Dr. Magdalena Szaflarski: Multiple factors are at play. One is that trust between the provider and the patient seems to be an issue for racial and ethnic minorities. One explanation is, of the past treatment of minorities in medical research, we know that there have been abuses of patients in clinical trials, the syphilis Study, for example, the Tuskegee Experiment. So within African American community specifically, there is still some mistrust after all these years of the medical profession, of medical treatments and so on. So medical centers specifically have been doing a lot and building trust in the community, especially in large urban centers where there are large populations from racial ethnic minorities. Outreach efforts are underway in those big cities trying to educate minorities and give them opportunities to be more active in seeking healthcare and to even collaborate and partner with medical centers and community health interventions.

So mistrust is a problem. The other thing is that some research shows that African Americans have lower levels of knowledge about medical treatments. And we don’t know exactly why that is. It could be that they have less contact overall maybe in terms of the temporal dimension, not spending enough time with your physician to actually learn, to increase their health literacy through interactions with providers, and maybe it’s the provider that are at fault a little bit not being forthcoming with information about advanced treatments thinking maybe that they’re not maybe appropriate for these specific groups or something else. So there are definitely patient level and provider level factors that have been identified from mistrust to lack of information and other things that we need to work on from different angles within the healthcare setting on the provider side, but also engaging communities in their health more as well to increase trust.

Epilepsy can be viewed as a spectrum disorder with a broad range of impact on patients depending on severity, ability to gain seizure control for example. How did the studies and figures on quality of life elucidate how disease severity impacts quality of life?

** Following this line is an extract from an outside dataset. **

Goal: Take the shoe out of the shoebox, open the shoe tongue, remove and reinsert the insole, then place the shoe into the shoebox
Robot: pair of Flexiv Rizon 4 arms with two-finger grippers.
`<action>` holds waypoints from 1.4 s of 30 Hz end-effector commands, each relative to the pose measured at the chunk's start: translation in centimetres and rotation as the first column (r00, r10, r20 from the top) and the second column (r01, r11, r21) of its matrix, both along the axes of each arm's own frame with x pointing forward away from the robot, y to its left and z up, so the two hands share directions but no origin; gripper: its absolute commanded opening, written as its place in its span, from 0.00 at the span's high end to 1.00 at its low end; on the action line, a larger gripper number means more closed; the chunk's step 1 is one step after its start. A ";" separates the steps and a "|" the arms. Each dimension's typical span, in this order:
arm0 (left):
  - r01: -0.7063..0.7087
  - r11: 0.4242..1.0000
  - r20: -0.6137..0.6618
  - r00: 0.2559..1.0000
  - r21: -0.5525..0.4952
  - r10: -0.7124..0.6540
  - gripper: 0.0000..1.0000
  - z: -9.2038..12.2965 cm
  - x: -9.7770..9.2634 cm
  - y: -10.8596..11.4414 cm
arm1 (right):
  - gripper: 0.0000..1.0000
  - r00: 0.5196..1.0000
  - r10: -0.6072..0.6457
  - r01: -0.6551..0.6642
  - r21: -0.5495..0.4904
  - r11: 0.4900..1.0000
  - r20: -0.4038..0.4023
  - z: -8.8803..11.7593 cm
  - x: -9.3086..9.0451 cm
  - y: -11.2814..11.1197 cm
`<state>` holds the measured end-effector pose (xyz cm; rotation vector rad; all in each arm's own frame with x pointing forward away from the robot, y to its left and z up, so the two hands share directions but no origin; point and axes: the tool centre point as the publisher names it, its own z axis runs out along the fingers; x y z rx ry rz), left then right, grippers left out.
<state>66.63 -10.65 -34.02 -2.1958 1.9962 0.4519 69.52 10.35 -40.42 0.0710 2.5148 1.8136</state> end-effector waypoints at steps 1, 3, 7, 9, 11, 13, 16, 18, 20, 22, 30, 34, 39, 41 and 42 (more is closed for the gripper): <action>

Dr. Magdalena Szaflarski: I’ll let Jerzy answer it. He spent most of his life studying quality of life in epilepsy.

Dr. Jerzy Szaflarski: Thank you for putting me on the spot. Yeah. So, this is actually a very important question. However, we know that there are multiple aspects of epilepsy care that affect quality of life, whether this is seizure control or lack of control, whether this is medication side effects or not having side effects, whether this is some other factors like mood, for example, that definitely affects quality of life as well. There’s a lot of interplay between them. We know from epilepsy surgery studies that quality of life of patients who achieve seizure freedom after epilepsy surgery improves. No question about it. We also know that with improved seizure frequency, there is improvement in quality of life, and when patients go back to driving and when patients go back to full employment their quality of life improves.

So as we are treating our patients, we’re focusing not only on, “Here’s the pill,” or, “Here is the treatment that you should have,” but how we affect their quality of life, their mood, their ability to live independently, their ability to go back to a full employment or to be employed. Those are very important aspects of epilepsy care and questions that we are asked and answer every day.

Dr. Magdalena Szaflarski: Sometimes this balance has to be achieved between what kind of quality of life I can provide with this treatment or another treatment. So if there are severe side effects in the case of one treatment, then what do we recommend and also what patient prefers, right? So patient preferences are very important to consider in the treatment decisions about what they’re willing to maybe give up or accept in order to improve their quality of life. And just to keep in mind, we always just say quality of life in general, health-related quality of life, but it is a complex construct, right? We are looking at different dimensions of life, of functioning, of mental health, social health, and so on, and when we’re starting quality of life, we’re actually looking at these different dimensions and how treatment effects the different dimensions of quality of life.